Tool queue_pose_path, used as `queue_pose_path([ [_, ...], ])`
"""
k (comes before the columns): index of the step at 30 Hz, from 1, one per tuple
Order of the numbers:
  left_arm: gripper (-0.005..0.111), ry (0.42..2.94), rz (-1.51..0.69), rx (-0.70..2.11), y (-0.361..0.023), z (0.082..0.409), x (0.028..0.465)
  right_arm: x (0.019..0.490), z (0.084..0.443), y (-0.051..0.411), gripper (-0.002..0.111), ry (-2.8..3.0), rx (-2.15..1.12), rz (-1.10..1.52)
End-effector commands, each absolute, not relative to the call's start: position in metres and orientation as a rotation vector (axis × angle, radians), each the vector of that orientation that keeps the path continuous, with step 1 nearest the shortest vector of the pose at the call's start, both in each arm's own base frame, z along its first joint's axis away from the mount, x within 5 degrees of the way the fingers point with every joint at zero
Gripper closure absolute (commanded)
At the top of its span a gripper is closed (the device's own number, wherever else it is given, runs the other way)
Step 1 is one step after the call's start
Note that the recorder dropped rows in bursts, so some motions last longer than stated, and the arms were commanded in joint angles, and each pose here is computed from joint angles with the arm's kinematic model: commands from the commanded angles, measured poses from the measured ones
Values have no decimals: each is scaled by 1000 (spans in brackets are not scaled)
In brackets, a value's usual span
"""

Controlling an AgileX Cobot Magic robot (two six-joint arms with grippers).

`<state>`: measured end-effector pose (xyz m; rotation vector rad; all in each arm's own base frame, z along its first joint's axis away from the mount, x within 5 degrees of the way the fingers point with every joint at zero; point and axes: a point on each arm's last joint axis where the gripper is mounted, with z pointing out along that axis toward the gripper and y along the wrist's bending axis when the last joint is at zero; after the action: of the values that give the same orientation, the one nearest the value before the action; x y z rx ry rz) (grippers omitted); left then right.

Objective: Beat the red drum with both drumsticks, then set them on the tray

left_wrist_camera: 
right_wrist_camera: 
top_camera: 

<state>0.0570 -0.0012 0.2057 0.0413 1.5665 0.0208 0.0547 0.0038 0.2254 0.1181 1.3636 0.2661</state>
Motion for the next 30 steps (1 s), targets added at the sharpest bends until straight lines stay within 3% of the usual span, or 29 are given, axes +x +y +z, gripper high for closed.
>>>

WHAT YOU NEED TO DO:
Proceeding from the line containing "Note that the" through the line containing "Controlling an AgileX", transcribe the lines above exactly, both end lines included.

RESPONSE TO THE TASK:
Note that the recorder dropped rows in bursts, so some motions last longer than stated, and the arms were commanded in joint angles, and each pose here is computed from joint angles with the arm's kinematic model: commands from the commanded angles, measured poses from the measured ones
Values have no decimals: each is scaled by 1000 (spans in brackets are not scaled)
In brackets, a value's usual span
"""

Controlling an AgileX Cobot Magic robot (two six-joint arms with grippers).

The exercise has been completed in full.